Lutte Ouvriere e la Lcr
La simpatia che Lo e la Lcr ottengono nella società, dovuta sostanzialmente alle loro giuste denunce dell’operato del governo e ad una significativa crescita di sentimenti anticapitalisti nel paese, va raramente oltre il voto di protesta non corrispondendo a un aumento del loro radicamento nel movimento operaio. La Lcr ad esempio è screditata tra molti attivisti sindacali a causa del suo orientamento scissionista nei sindacati che si accompagna ad un certo settarismo, specialmente verso la base del Ps, abbinato ad alleanze senza principi coi Verdi o altri partitini non operai in diverse elezioni regionali. Lo dal canto suo è conosciuta come un’organizzazione piuttosto antidemocratica al suo interno e settaria verso le organizzazioni tradizionali dei lavoratori. Questa sua marginalità è stata dimostrata anche dalla scarsa o nulla presenza dei suoi militanti negli imponenti cortei del dicembre ‘95.
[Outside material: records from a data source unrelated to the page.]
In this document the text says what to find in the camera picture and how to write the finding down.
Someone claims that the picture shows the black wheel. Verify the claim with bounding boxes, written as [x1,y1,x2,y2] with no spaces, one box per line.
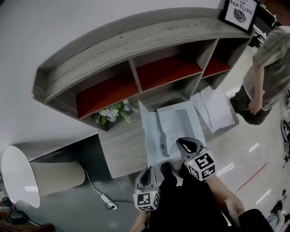
[280,119,290,142]

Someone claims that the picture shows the person's black trousers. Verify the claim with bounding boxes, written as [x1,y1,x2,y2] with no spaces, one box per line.
[156,167,229,232]

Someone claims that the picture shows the artificial flower bouquet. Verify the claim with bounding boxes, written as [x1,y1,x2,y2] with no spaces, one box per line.
[93,99,139,125]

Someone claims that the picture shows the person's black shirt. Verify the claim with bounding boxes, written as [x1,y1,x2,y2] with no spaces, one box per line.
[237,208,275,232]

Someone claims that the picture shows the loose white paper sheet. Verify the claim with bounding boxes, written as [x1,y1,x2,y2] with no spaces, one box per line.
[200,87,236,134]
[191,92,213,127]

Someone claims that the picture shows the white power strip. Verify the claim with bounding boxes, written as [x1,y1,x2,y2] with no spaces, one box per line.
[101,193,118,210]

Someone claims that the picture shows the black framed leaf picture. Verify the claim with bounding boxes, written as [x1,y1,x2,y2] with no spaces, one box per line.
[220,0,261,34]

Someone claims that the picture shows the person's left black shoe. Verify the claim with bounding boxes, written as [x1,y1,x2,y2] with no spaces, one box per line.
[160,162,174,179]

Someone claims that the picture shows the white power cable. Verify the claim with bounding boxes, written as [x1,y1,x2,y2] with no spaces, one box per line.
[73,160,104,196]

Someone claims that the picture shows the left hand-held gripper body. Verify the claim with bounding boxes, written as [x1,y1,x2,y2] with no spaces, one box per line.
[133,183,161,213]

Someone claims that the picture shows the grey wooden bookshelf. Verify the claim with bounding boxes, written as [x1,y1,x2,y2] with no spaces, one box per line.
[31,6,254,132]

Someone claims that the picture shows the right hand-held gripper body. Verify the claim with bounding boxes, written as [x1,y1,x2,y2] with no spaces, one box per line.
[180,146,216,182]

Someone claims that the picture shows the beige lamp shade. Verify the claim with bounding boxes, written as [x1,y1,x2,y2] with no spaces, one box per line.
[1,145,87,208]

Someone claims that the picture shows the person's right forearm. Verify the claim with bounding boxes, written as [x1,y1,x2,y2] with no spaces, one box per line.
[203,174,246,218]

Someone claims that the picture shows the white A4 paper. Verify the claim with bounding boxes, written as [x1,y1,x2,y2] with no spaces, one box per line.
[157,108,196,159]

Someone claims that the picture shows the person's left forearm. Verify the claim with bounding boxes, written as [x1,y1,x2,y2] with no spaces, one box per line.
[129,210,151,232]

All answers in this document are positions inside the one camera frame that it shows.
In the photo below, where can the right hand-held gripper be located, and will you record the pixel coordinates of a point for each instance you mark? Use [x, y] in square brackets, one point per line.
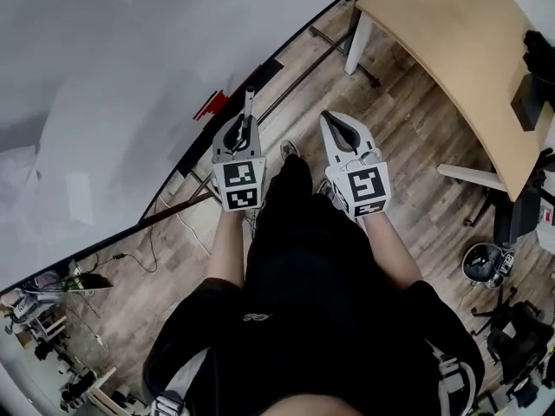
[366, 184]

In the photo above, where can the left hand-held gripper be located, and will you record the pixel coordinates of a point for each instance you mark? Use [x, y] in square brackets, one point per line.
[240, 180]

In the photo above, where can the person's right forearm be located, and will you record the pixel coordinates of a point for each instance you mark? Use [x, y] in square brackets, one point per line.
[392, 254]

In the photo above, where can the person's left forearm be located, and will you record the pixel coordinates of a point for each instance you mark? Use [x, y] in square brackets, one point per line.
[226, 249]

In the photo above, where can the red whiteboard magnet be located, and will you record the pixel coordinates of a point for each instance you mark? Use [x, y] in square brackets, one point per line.
[212, 104]

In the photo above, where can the black whiteboard eraser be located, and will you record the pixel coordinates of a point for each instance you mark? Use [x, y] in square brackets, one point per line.
[259, 77]

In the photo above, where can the black metal whiteboard stand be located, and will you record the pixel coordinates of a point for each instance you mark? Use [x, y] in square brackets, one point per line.
[312, 65]

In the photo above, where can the large black-framed whiteboard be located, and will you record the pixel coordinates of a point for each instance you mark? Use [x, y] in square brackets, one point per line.
[108, 80]

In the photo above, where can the person's left shoe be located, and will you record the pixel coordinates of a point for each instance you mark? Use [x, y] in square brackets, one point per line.
[289, 149]

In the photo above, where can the person's shoe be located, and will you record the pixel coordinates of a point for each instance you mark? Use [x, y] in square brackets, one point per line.
[289, 149]
[326, 189]

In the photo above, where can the person's right shoe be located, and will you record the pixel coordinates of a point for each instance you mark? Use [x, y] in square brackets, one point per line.
[326, 189]

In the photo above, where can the light wooden table white legs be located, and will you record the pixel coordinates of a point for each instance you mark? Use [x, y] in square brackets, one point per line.
[459, 46]

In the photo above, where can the black chair base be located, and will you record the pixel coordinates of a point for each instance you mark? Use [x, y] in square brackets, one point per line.
[482, 204]

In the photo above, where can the person's black clothing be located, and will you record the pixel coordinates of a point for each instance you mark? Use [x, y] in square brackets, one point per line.
[312, 301]

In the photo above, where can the black box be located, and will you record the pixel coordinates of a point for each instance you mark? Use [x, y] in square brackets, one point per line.
[526, 102]

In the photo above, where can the black computer case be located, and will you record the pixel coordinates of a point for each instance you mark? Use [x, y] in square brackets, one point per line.
[524, 206]

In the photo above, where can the black bag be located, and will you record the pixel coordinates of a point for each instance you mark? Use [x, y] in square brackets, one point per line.
[541, 59]

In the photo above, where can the white box red label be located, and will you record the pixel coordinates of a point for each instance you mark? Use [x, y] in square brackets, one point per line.
[547, 223]

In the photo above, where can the black office chair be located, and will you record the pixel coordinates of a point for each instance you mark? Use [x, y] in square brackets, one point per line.
[518, 340]

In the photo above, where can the pile of workshop clutter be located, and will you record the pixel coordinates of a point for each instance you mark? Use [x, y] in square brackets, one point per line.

Il voto all’estrema sinistra costituisce comunque una conferma del calo dell’autorità del governo e preannuncia la crisi che inevitabilmente scuoterà tutta la sinistra francese.
Ogni volta che il governo si trova costretto a fare scelte nette, queste riflettono sempre più le pressioni del padronato. Per esempio da giugno si è cominciato a parlare di innalzamento dell’età pensionabile e la commissione governativa Charpin ha proposto 42,5 anni di lavoro e 60 anni per andare in pensione.
Divisioni anche nei socialisti
Jospin è sempre più spostato verso la destra del partito anche se per rinverdire la sua immagine di sinistra è costretto a parlare contro la terza via di Blair e Schroeder. Nel movimento socialista le crepe cominciano però a essere più visibili: molte sezioni ad esempio hanno inviato alla Direzione mozioni di protesta contro la circolare Chevenement che impedisce la regolarizzazione di tutti i sans-papiers. Anche nei sindacati vicini al Ps la base sta cominciando a chiedere il conto ai dirigenti e così si spiegano le proteste degli operai Cfdt-Renault contro la firma dell’accordo sulle 35 ore o l’atteggiamento più rivendicativo di Blondel, segretario di Fo, da sempre considerato il sindacato giallo.
Gli ultimi due anni sono stati segnati anche da forti movimenti studenteschi che hanno logorato l’apparato dei sindacati studenteschi vicini al Ps. La linea dell’Unef-Id, sindacato universitario, di difendere o attaccare il meno possibile il governo, quando è in corso un serio tentativo di privatizzare l’università, trova sempre più esitanti i militanti dell’Unef-Id i cui dirigenti da marzo hanno decisamente alzato il tono contro il ministro dell’istruzione Allègre.
La crisi della socialdemocrazia europea non risparmierà quindi il governo francese e i partiti che lo sostengono. Sta ai lavoratori di avanguardia in quei partiti trovare la strada di una politica anticapitalista e rivoluzionaria, che possa dare voce alle aspirazioni espresse nel movimento di massa del 1995-96 e che sono sempre più tradite dall’attuale governo.